Suffragist and civil rights activist Mary Church Terrell was born in 1863, the same year of President Abraham Lincoln’s Emancipation Proclamation. She died in 1954, a few weeks after the Supreme Court’s Brown v. Board of Education decision, which desegregated schools across the country.
But Church Terrell was involved with a Supreme Court decision of her own, said Joan Quigley, guest lecturer during Friday’s annual Charlotte Schmidlapp Distinguished Lecture in Women’s Studies.
Quigley, author of “Just Another Southern Town: Mary Church Terrell and the Struggle for Racial Justice in the Nation’s Capital,” detailed Church Terrell’s struggle with Jim Crow laws in Washington, D.C., beginning in 1950.
“She decided to challenge Jim Crow restaurants in Washington once and for all,” Quigley said. “And on January 27, 1950, she walked into a place called Thompson’s Restaurant. It was a couple blocks from the White House. It was a cafeteria, and she got in line. And the restaurant manager came right over, and he said, using the language of the time, ‘We don’t serve colored people. It’s company policy.’”
Church Terrell took the restaurant to court, and for the next three years, the case wound its way through the legal system, Quigley said. In April 1953, the U.S. Supreme Court heard her case.

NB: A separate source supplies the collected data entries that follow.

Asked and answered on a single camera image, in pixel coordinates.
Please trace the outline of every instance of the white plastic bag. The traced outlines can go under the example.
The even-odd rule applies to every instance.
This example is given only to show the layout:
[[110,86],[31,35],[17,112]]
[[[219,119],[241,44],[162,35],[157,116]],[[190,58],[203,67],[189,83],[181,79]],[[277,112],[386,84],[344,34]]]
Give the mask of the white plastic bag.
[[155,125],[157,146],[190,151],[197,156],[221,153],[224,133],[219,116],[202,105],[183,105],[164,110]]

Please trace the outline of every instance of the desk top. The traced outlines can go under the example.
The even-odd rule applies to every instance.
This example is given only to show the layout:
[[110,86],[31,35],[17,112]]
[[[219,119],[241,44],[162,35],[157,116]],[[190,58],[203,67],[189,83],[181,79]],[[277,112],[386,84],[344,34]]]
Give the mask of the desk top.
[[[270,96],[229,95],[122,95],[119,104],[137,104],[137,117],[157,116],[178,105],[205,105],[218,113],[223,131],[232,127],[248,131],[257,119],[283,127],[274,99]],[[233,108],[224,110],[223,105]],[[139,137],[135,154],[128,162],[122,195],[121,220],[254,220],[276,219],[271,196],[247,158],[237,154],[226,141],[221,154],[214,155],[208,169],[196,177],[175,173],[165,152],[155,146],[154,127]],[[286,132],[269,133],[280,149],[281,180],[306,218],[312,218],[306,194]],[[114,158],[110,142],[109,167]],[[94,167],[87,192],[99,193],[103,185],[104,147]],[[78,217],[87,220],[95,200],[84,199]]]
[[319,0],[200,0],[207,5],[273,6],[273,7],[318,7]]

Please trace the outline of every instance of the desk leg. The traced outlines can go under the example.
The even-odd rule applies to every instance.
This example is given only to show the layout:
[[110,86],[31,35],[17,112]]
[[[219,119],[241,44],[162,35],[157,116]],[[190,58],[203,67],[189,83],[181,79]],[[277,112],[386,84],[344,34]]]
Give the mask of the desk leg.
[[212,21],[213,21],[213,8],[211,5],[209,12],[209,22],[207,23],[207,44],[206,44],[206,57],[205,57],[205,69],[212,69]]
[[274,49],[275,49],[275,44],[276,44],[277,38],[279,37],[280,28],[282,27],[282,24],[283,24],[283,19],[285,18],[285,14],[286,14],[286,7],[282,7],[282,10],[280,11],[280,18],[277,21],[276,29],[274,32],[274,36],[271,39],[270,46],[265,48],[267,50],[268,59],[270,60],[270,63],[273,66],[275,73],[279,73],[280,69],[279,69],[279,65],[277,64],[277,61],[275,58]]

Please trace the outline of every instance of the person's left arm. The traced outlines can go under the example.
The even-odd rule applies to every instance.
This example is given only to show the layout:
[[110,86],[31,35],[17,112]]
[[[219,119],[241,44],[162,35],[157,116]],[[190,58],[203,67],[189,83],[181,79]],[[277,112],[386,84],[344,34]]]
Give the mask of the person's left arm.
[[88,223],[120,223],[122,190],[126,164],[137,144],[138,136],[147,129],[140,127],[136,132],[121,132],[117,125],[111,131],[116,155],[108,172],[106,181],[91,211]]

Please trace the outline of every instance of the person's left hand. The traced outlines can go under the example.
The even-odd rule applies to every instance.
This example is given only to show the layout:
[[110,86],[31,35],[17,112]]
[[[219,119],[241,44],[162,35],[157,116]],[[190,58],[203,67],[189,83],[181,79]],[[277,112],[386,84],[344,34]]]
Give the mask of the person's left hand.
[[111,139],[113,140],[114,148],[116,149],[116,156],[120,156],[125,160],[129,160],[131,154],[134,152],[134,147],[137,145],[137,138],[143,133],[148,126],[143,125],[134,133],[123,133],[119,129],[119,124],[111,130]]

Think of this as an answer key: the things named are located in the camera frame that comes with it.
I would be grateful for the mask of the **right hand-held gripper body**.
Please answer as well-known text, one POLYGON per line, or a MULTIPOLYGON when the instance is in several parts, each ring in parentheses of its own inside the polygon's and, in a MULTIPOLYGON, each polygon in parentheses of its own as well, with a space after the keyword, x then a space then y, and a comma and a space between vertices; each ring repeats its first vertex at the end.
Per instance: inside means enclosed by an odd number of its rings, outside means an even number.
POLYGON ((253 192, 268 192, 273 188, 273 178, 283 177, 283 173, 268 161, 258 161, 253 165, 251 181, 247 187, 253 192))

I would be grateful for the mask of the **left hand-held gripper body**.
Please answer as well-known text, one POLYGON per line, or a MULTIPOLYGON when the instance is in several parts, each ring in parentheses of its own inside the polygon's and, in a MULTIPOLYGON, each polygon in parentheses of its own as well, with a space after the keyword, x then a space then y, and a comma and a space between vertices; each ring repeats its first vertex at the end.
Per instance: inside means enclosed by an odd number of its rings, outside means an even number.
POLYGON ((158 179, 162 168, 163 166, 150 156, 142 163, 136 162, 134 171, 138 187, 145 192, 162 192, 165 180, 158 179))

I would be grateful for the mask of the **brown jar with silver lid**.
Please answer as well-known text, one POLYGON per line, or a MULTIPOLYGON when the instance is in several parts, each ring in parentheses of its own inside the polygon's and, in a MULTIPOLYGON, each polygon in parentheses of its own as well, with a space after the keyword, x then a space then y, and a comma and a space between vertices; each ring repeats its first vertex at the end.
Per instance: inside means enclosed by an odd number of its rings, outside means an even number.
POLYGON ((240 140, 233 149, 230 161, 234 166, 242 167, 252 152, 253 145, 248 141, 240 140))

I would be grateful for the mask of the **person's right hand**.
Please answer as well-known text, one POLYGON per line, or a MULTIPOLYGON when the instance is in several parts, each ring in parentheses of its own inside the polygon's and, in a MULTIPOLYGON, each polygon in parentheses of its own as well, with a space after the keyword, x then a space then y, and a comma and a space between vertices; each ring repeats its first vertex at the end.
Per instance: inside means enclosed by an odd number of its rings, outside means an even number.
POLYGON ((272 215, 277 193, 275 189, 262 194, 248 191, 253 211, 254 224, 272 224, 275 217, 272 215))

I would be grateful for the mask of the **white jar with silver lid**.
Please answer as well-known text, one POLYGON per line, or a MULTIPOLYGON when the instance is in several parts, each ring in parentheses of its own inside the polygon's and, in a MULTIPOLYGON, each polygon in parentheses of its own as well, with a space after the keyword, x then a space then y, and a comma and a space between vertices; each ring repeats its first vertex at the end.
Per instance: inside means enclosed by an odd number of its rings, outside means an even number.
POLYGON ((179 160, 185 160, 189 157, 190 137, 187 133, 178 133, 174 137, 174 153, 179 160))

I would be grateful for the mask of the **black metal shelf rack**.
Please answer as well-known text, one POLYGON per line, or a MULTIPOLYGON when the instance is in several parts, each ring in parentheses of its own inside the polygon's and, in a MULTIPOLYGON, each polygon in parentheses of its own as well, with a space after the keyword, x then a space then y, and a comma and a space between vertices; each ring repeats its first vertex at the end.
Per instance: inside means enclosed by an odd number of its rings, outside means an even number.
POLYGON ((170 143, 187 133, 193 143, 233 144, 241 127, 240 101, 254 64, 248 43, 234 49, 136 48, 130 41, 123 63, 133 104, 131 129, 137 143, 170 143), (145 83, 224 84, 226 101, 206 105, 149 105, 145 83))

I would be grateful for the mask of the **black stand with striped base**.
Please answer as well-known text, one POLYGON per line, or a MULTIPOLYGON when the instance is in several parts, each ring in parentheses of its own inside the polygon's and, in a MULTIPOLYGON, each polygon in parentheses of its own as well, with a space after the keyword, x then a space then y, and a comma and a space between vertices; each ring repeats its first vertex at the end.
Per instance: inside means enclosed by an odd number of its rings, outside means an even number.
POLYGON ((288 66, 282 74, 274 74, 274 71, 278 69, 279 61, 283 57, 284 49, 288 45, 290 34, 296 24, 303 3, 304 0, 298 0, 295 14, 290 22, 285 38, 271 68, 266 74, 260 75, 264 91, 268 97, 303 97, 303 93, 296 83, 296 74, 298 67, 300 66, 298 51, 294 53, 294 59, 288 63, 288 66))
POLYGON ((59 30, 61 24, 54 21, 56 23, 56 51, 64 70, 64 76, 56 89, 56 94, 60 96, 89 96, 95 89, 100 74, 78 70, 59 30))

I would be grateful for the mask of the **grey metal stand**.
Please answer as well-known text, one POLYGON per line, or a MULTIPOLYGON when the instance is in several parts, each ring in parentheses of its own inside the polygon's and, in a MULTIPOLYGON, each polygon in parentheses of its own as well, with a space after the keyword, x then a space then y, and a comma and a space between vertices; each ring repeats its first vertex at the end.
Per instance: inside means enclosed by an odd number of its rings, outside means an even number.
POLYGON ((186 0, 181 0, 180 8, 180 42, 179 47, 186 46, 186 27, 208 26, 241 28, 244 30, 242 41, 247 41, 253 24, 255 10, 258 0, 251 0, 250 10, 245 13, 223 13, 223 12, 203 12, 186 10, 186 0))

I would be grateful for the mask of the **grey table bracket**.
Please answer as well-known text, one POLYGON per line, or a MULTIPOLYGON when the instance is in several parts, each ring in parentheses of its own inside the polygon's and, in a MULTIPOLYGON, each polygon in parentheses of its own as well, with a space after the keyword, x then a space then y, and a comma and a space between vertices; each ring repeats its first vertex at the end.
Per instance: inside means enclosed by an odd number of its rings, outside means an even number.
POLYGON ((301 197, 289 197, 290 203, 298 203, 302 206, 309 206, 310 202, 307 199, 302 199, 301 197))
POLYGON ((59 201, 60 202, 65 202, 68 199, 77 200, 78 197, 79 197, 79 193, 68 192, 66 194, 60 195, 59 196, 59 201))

No matter where the Supreme Court justices were from, Quigley said, “they knew Jim Crow because it was right at their doorstep, and Mary Church Terrell’s case gave them the chance to put an end to it.”
On June 8, 1853, the court decided unanimously in her favor.
Quigley said Church Terrell stood at the intersection of the women’s movement and the civil rights movement.
“It’s an extraordinary time to think about her and what she did,” Quigley said. “For most of her adult life, she fought for equality for everyone.”
Marshall University’s Society of Black Scholars completed a service-learning project in conjunction with the lecture about Church Terrell and Carter G. Woodson’s relationship.
Malik Smith, a member of the Society of Black Scholars, said they worked with Quigley’s book about Church Terrell and wanted to give Quigley a new perspective involving Woodson. The organization worked with the Special Collections department at Morrow Library to conduct research.
“(We) wanted to show her that Carter G. Woodson had this working relationship with Mary Church Terrell,” Smith said.
Church Terrell was a founding member of the Delta Sigma Theta sorority, which was created in 1913. Cynthia Jones, chapter president of the alumni sorority in Huntington and associate professor in Marshall’s School of Pharmacy, said the history of the Deltas means a lot to her and makes her feel proud.
“I have to continue the work that they’ve done to make sure that we have equal rights for women, all women, that our communities are taken care of, that our children are taken care of and that people who can’t speak for themselves that if we can speak for them, then we need to speak for them,” Jones said.
Members of Marshall’s Delta Sigma Theta and the Huntington sorority met with Quigley to discuss the history of the sorority and Church Terrell’s legacy, and the Society of Black Scholars presented their research findings to Quigley as well.